But my finger won't pull the trigger.
"She alienated everyone," he continues, gaining confidence from my hesitation. "Made you reckless. Made you—human. A Pakhan can't afford to be human, Boss. You know that."
"So you're glad she's gone?"
"I didn't say?—"
"But you're thinking it." I barely lower the gun. "You're thinking now we can do Dmitri's deal. Make everything right again. Go back to how it was."
He doesn't deny it.
I'm going to kill him.
The thought sharpens. Clear. Certain. I'm going to kill Misha. My second. The man who's been with me since before my father died. The man who's saved my ass more times than I can count.
I'm going to fucking kill him for this.
I close the distance, gun still in hand, but I don't need it. Guns are too quick. Too clean. My hand finds his throat again and pins him against the wall. Harder this time. Meaning it.
He doesn't fight or beg. Just looks at me with those calm fucking eyes.
"Go ahead," he manages, voice strained but steady. "I've always been loyal. Always did what you asked. Never stepped out of line." He swallows against my grip. "I'm saying this because someone has to. Because anger doesn't win wars, Boss. Strategy does."
My grip tightens.
His face starts going red. He won’t defend himself or fight back. He’ll let me kill him for speaking the truth I don't want to hear.
FUCK.
There's no way I can kill Misha. The man who stayed when everyone else bailed. Who questioned my father's decisions to his face and still executed them perfectly. Who pulled bullets out of my shoulder and never asked for anything beyond his share.

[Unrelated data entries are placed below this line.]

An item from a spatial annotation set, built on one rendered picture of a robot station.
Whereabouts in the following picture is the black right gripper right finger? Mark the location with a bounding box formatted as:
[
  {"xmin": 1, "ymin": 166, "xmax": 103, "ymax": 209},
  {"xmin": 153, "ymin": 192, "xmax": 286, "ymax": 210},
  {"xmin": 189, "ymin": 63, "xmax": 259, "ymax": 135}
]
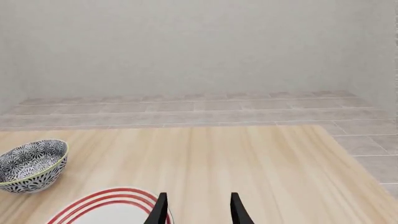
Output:
[{"xmin": 230, "ymin": 192, "xmax": 256, "ymax": 224}]

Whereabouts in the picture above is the black and white patterned bowl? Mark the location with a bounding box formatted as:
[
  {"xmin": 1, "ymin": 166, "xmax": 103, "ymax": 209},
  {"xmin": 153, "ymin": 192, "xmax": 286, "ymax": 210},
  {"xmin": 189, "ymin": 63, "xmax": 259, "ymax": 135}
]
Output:
[{"xmin": 0, "ymin": 139, "xmax": 69, "ymax": 194}]

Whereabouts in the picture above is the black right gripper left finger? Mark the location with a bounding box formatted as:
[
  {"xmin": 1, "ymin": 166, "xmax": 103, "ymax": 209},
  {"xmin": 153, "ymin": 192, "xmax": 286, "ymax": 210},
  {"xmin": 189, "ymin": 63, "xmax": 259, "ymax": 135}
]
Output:
[{"xmin": 146, "ymin": 192, "xmax": 169, "ymax": 224}]

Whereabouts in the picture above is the white plate with red rings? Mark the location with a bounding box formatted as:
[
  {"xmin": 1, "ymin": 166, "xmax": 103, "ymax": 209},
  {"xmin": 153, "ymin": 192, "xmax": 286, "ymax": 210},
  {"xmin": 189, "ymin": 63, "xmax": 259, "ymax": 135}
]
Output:
[{"xmin": 45, "ymin": 186, "xmax": 174, "ymax": 224}]

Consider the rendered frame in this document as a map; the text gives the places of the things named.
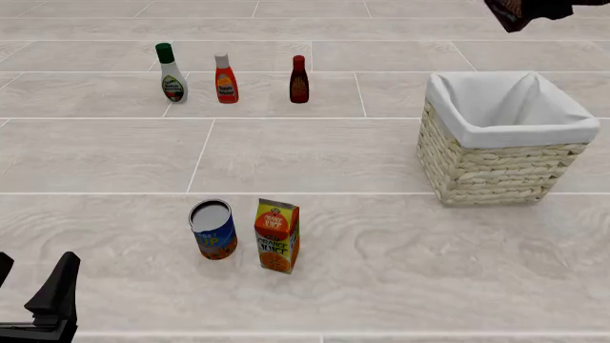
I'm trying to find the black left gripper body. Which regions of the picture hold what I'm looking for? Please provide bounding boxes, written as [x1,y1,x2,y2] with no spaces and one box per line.
[0,316,79,343]

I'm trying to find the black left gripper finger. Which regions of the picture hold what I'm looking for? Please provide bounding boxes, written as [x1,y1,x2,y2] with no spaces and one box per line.
[24,251,82,325]
[0,252,15,288]

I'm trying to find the woven wicker basket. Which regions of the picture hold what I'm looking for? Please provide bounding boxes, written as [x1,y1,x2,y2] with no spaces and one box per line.
[416,100,591,209]

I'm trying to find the white cloth basket liner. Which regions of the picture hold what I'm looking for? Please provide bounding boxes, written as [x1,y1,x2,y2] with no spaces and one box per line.
[424,70,601,150]

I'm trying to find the blue soup can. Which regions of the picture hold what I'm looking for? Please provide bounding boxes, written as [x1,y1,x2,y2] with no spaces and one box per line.
[188,197,239,261]

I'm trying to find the orange juice carton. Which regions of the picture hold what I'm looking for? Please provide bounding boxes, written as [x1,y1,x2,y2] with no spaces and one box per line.
[253,197,301,275]

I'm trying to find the white dressing bottle green cap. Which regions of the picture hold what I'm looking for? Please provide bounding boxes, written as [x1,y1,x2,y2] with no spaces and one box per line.
[154,42,189,105]

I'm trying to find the orange sauce bottle white cap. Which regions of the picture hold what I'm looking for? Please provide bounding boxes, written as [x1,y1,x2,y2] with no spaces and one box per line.
[213,52,240,105]

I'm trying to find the dark red sauce bottle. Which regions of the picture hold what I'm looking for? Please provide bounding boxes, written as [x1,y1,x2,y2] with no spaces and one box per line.
[288,54,311,105]

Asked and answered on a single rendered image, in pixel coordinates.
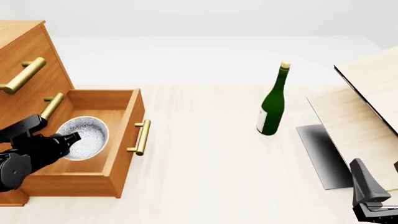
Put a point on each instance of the pale wood rack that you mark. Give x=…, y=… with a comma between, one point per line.
x=348, y=116

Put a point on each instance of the open wooden drawer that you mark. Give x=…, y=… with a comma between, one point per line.
x=124, y=140

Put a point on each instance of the green wine bottle with cork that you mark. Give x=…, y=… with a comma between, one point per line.
x=273, y=105

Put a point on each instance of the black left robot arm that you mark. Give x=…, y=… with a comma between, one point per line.
x=21, y=166

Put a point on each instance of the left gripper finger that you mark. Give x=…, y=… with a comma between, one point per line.
x=72, y=138

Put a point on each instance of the wooden cabinet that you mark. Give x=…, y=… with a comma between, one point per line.
x=18, y=32

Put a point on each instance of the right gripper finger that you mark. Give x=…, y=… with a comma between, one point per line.
x=396, y=166
x=365, y=184

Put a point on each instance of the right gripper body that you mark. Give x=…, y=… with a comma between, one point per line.
x=379, y=212

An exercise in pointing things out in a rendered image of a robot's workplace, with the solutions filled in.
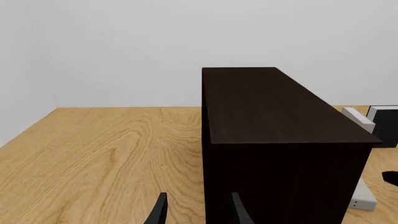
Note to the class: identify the dark wooden cabinet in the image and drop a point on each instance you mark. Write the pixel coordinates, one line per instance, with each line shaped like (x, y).
(280, 144)

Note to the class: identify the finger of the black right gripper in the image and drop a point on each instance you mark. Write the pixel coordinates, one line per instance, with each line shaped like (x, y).
(241, 211)

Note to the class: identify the white flat box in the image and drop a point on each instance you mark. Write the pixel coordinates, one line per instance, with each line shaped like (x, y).
(362, 198)

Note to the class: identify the black book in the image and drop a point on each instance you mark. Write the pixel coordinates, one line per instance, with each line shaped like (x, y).
(385, 130)

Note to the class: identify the black left gripper right finger tip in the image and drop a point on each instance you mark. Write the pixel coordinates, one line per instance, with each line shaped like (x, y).
(391, 177)

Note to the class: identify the white book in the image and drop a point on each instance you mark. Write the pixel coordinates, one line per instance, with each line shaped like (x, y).
(357, 116)

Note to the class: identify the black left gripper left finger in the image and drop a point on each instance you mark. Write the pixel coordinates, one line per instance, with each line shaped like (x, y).
(159, 212)

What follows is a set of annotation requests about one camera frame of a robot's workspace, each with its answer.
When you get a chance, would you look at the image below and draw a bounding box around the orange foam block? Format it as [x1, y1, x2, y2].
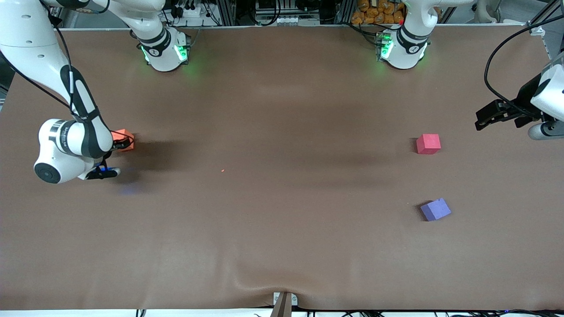
[110, 129, 135, 153]

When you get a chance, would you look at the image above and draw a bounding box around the red foam block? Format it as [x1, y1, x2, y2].
[416, 133, 442, 155]

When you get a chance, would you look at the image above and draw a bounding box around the purple foam block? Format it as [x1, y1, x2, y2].
[419, 198, 452, 222]

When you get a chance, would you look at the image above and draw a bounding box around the white power strip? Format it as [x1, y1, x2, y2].
[173, 4, 204, 21]

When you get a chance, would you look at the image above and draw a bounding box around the pile of orange objects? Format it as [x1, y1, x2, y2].
[351, 0, 406, 26]

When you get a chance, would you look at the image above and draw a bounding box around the fabric table cover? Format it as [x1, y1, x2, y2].
[0, 24, 564, 311]

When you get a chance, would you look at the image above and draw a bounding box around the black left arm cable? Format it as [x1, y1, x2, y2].
[484, 15, 564, 116]

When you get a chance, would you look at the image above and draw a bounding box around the aluminium frame profile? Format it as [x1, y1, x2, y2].
[526, 0, 564, 37]

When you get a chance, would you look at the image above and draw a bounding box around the metal clamp bracket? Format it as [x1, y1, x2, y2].
[273, 291, 298, 307]

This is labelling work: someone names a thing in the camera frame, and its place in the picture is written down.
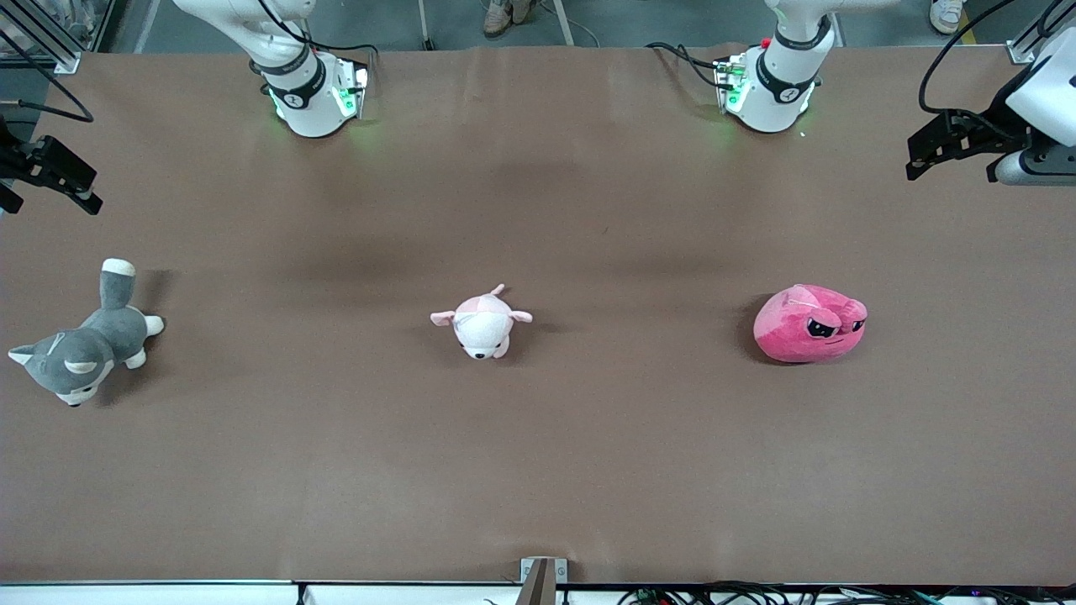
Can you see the brown camera post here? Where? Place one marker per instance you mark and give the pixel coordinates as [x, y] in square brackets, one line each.
[538, 588]

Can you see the round dark pink plush toy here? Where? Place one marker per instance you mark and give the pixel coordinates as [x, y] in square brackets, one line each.
[807, 332]

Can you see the metal table edge bracket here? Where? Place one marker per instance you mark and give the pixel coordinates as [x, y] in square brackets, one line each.
[559, 570]

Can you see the grey stand leg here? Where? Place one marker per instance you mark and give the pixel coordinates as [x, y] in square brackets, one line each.
[563, 25]
[426, 29]

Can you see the aluminium frame profile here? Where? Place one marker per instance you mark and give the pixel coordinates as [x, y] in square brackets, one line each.
[1021, 52]
[63, 57]

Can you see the light pink pig plush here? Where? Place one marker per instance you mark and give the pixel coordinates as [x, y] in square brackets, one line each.
[481, 328]

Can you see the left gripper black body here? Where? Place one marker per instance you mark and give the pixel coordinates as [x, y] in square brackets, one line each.
[997, 132]

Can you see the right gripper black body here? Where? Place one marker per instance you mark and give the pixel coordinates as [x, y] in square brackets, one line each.
[10, 161]

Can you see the grey white husky plush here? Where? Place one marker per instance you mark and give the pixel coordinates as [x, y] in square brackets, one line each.
[84, 349]

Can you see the white shoe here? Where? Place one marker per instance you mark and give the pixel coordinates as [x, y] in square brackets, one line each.
[946, 15]

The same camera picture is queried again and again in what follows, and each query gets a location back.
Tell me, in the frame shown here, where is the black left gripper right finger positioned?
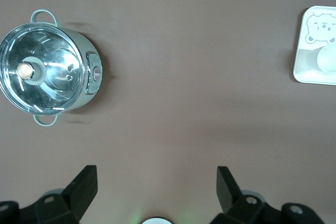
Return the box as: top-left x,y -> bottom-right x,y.
212,166 -> 266,224

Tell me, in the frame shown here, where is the white bear print tray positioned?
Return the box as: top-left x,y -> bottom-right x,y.
292,5 -> 336,86

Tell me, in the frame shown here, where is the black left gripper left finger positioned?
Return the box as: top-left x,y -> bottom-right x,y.
36,165 -> 98,224

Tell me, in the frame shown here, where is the white plastic cup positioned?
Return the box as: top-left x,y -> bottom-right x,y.
303,44 -> 336,74

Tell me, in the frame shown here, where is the pale green electric cooking pot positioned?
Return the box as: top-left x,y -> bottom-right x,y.
0,8 -> 103,126

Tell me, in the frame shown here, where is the glass pot lid with knob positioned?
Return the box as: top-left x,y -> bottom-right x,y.
0,22 -> 89,116

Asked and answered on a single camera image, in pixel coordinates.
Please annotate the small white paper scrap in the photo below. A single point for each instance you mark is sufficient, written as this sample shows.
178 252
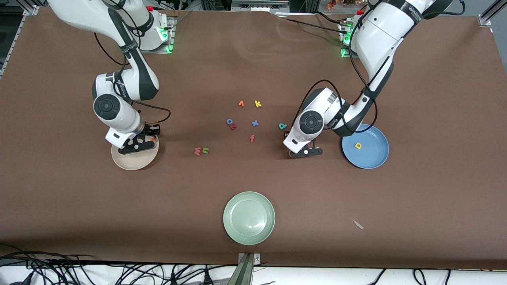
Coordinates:
358 224

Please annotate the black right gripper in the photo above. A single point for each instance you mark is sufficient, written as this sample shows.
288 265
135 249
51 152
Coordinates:
151 131

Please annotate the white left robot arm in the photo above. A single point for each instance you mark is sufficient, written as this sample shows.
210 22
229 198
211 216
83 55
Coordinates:
380 35

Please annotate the pale green plate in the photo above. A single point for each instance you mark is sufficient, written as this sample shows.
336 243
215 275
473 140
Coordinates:
248 218

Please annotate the beige brown plate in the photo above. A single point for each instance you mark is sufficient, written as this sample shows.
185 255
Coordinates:
134 161

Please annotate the grey metal box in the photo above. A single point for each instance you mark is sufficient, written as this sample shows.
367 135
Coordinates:
259 5

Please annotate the paper table cover sheet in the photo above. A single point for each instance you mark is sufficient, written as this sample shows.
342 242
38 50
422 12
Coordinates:
79 198

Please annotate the pink foam letter w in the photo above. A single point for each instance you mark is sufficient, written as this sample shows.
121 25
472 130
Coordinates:
197 151

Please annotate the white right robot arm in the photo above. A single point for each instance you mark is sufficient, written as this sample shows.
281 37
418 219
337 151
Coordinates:
79 14

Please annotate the blue plate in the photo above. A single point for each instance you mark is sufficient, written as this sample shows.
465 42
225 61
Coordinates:
372 156

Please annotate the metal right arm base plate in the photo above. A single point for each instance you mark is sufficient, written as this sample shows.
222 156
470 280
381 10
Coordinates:
172 31

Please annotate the metal table edge bracket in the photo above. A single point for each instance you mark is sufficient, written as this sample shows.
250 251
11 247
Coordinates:
247 269

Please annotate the teal foam letter p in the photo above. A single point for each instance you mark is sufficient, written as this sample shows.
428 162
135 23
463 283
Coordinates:
282 126

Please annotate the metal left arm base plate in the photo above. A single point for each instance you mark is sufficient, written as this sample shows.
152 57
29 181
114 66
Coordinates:
344 56

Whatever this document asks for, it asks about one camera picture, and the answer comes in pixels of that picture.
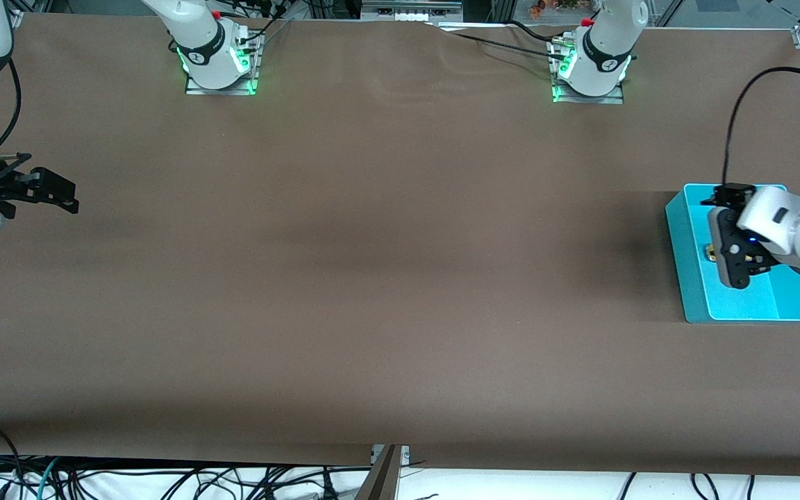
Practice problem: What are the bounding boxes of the teal plastic bin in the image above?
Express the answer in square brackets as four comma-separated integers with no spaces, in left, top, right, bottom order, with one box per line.
[665,183,800,324]

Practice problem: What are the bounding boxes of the orange colourful background object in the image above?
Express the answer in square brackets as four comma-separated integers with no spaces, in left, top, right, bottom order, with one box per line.
[528,0,601,16]

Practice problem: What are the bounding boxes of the brown table cover sheet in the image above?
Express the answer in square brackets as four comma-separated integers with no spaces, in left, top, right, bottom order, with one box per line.
[0,12,800,477]

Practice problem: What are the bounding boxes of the grey power strip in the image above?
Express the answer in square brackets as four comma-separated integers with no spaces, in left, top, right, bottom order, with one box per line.
[361,0,464,22]

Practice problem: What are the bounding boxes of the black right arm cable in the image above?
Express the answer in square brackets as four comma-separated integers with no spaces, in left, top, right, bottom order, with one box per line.
[0,58,23,153]

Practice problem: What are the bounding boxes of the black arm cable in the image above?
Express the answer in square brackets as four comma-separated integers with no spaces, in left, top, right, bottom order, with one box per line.
[722,66,800,188]
[0,58,23,153]

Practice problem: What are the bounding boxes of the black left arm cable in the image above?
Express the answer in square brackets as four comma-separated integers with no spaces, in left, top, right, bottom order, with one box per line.
[722,66,800,188]

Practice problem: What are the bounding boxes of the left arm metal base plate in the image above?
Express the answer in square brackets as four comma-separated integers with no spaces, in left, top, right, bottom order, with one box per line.
[551,38,626,106]

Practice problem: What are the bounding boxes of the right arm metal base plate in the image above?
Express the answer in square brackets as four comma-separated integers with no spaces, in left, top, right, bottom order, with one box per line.
[185,31,263,97]

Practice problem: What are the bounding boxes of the short black table cable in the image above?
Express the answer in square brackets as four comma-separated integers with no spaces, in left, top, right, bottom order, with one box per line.
[508,19,562,44]

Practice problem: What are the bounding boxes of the long black table cable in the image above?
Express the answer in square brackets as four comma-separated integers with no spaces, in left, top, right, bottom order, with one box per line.
[442,31,569,62]

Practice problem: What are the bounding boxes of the black base cable bundle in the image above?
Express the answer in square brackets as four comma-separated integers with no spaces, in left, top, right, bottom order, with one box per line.
[223,0,297,44]

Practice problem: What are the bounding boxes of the teal floor cable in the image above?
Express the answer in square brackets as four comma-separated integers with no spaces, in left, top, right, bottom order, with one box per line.
[36,457,62,500]

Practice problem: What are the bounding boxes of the tangled black floor cables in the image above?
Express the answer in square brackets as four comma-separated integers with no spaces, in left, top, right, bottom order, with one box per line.
[0,422,373,500]

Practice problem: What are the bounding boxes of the aluminium frame post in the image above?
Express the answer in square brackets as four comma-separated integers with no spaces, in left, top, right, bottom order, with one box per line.
[354,444,412,500]

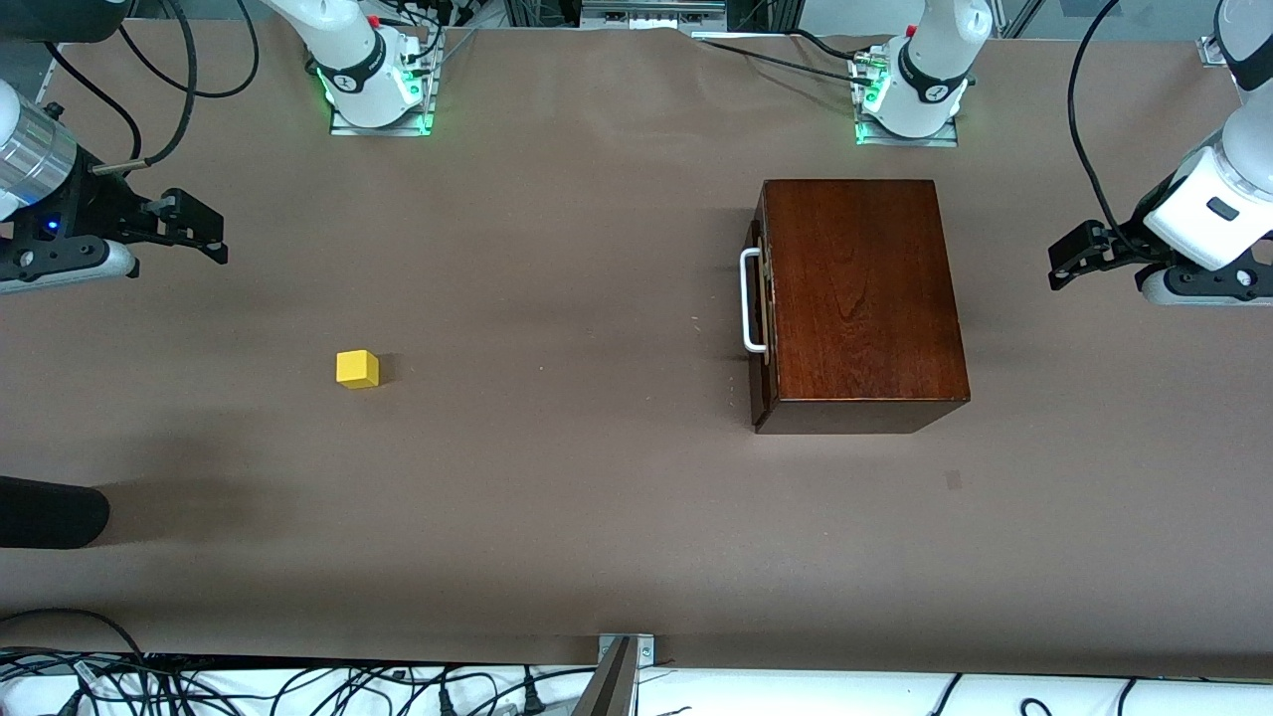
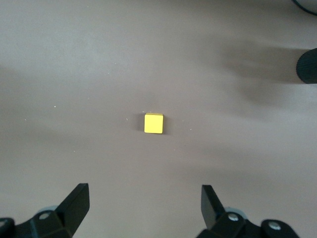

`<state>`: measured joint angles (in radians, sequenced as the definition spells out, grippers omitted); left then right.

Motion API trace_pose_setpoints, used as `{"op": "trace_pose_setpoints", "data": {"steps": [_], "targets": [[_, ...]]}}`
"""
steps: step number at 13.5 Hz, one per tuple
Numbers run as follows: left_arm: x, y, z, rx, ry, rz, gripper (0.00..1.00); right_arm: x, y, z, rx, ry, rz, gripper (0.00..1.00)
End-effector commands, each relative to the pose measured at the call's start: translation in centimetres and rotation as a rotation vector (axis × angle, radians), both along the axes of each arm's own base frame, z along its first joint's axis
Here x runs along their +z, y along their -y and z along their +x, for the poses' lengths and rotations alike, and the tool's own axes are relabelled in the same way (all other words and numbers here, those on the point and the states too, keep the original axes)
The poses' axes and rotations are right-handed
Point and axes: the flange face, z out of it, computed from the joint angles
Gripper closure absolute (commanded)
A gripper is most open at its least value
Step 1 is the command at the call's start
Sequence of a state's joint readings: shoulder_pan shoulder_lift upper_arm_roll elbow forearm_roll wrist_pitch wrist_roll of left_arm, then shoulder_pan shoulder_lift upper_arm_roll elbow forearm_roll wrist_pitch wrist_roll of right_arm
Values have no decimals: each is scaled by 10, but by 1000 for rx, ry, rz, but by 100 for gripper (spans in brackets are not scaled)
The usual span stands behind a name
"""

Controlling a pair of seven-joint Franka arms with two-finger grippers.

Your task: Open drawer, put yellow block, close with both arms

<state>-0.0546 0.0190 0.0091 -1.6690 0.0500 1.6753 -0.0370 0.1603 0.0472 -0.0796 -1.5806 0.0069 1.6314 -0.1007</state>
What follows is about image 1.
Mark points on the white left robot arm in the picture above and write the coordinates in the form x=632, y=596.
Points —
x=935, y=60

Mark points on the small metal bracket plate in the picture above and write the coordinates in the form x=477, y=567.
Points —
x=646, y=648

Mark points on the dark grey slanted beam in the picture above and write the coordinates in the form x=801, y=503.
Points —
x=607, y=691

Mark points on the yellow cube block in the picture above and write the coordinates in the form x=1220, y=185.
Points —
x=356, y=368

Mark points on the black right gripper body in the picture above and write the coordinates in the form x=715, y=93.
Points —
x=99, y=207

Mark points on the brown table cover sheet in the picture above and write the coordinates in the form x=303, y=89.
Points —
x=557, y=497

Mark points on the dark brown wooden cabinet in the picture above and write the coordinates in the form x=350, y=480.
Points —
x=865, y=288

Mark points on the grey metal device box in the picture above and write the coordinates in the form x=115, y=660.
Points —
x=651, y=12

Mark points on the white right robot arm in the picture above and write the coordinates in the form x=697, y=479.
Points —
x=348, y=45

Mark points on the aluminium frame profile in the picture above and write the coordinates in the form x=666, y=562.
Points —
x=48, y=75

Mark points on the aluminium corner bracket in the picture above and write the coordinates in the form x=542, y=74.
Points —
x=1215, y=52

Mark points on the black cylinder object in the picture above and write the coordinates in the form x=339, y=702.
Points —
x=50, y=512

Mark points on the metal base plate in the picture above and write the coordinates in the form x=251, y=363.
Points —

But he disrespected her. Called her a liability. Said he was glad she's gone.
That requires punishment. Requires blood.
But she's gone. Will his death even matter? Will it bring her back? Or will I be alone with one less person I can trust in this fucked-up world?
"I hope—" His words are barely audible, strangled. "I hopemy death goes to a good cause. I hope it makes you see clearly, Boss."
The door opens.
"Boss, I got?—"
Pyotr. He’s standing in the doorway, taking in the scene. My hand around Misha's throat. Misha's face red, his eyes beginning to glaze.
Pyotr's expression changes. Shock. Then a different emotion—one that looks like fear, but not for himself.
His eyes go to Misha and stay there.
And I see it. The way he looks at him. Not like a coworker. Not like a fellow soldier.
Like more than that. A connection I should've noticed before. One everyone probably knows except me.
FUCK.
I can't kill Misha. I can't kill him and watch whatever that is in Pyotr's eyes die with him. That’d alienate the last two men who trust me. Who believe in whatever the fuck I'm trying to build here.
I hold for three more seconds. No, five. Let them both sweat it. Let Misha feel how close he came. Let Pyotr understand what almost happened. Then I release him.